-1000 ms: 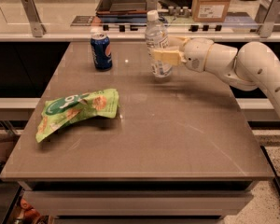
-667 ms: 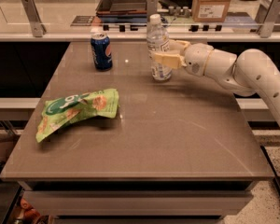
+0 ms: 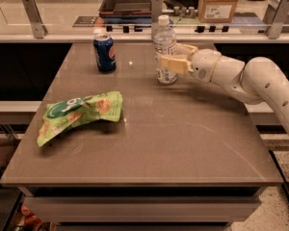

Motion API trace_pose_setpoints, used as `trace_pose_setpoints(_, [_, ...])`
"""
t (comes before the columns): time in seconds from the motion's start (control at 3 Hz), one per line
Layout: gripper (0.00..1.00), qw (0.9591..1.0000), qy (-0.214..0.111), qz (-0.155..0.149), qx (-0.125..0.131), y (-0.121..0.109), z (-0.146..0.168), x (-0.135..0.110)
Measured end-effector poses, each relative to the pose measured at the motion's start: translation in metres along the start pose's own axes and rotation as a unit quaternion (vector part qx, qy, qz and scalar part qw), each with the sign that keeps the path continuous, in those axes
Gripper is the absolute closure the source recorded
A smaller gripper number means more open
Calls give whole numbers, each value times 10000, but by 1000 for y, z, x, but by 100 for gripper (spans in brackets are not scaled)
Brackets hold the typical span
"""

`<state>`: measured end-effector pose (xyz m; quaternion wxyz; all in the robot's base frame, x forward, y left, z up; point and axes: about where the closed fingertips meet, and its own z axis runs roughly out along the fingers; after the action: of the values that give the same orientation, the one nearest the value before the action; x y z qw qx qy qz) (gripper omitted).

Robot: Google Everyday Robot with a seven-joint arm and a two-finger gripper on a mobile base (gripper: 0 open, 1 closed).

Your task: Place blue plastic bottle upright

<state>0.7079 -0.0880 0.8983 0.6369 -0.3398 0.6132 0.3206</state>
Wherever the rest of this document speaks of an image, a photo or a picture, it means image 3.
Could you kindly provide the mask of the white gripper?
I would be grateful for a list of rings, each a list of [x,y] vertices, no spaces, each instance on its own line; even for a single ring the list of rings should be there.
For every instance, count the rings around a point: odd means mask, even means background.
[[[176,55],[163,55],[159,59],[162,67],[166,67],[176,73],[189,72],[196,80],[210,83],[214,68],[222,54],[212,49],[200,49],[189,44],[176,44]]]

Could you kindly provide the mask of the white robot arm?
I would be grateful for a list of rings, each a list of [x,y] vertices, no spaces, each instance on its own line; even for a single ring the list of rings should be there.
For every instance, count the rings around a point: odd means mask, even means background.
[[[158,53],[158,63],[176,73],[220,86],[229,96],[250,105],[265,102],[289,136],[289,81],[270,59],[244,63],[212,49],[178,44],[174,55]]]

◆ ◆ ◆ ◆ ◆

(YOUR INSTRUCTIONS) Among the lines above, find each one containing the string "closed" and copy it.

(SOLVED EXERCISE)
`<state>`: measured end-effector pose (xyz m; quaternion wxyz; all in the robot's base frame, x forward, y left, z up; point and axes: about where the closed fingertips meet, and its own z axis runs roughly out along the fingers; after the action: of the values that give the same orientation, the one nearest the value before the action; x y z qw qx qy qz) (gripper omitted).
Robot: Google Everyday Robot with a seven-joint arm and a two-finger gripper on a mobile base (gripper: 0 open, 1 closed).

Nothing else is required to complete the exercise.